= ASSIGNMENT =
Go through the material below, find each line with the word "pink", and copy those lines.

--------------------

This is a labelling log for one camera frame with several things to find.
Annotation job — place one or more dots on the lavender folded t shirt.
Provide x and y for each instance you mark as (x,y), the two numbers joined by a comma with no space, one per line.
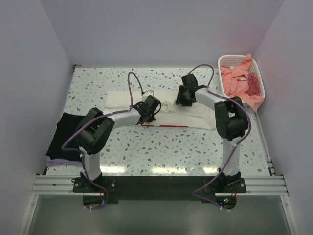
(61,162)

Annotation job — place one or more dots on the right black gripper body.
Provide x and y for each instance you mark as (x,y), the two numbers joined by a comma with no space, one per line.
(184,97)

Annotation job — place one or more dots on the salmon pink t shirt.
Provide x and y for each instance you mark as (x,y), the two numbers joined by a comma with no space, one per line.
(234,78)

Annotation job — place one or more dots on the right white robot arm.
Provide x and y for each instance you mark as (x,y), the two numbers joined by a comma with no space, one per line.
(232,122)

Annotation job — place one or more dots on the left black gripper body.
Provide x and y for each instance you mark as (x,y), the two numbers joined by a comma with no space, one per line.
(145,117)

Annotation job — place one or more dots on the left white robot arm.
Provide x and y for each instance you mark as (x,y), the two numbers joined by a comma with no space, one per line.
(95,128)

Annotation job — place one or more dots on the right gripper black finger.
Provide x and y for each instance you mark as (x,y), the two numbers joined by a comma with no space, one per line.
(187,102)
(179,99)

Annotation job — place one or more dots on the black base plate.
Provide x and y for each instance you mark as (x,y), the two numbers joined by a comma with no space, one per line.
(110,190)

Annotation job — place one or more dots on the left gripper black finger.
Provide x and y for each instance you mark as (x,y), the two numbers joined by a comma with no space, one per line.
(151,117)
(142,120)

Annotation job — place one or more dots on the white plastic laundry basket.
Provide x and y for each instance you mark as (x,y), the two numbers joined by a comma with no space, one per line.
(244,63)

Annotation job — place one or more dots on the white t shirt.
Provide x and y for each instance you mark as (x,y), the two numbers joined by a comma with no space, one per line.
(171,115)

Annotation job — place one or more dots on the black folded t shirt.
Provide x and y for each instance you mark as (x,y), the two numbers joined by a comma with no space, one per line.
(66,127)

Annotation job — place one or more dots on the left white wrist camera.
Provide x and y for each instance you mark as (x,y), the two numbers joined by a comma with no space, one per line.
(147,93)

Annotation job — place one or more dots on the dark pink t shirt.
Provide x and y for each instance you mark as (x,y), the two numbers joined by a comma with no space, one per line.
(253,85)

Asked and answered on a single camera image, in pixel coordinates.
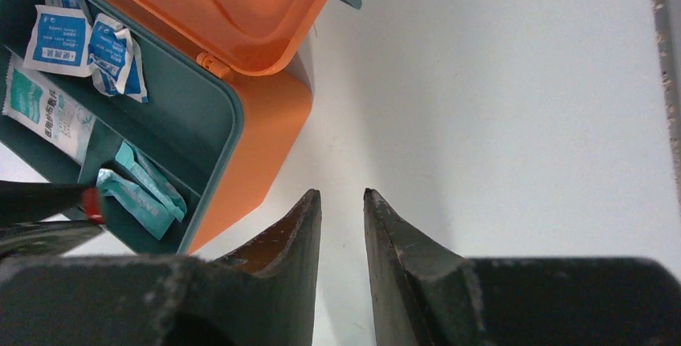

--------------------

= FINISHED EXERCISE =
Annotation job — place one or more dots on the salmon pink t shirt.
Annotation job — place one or more dots on the dark pink t shirt.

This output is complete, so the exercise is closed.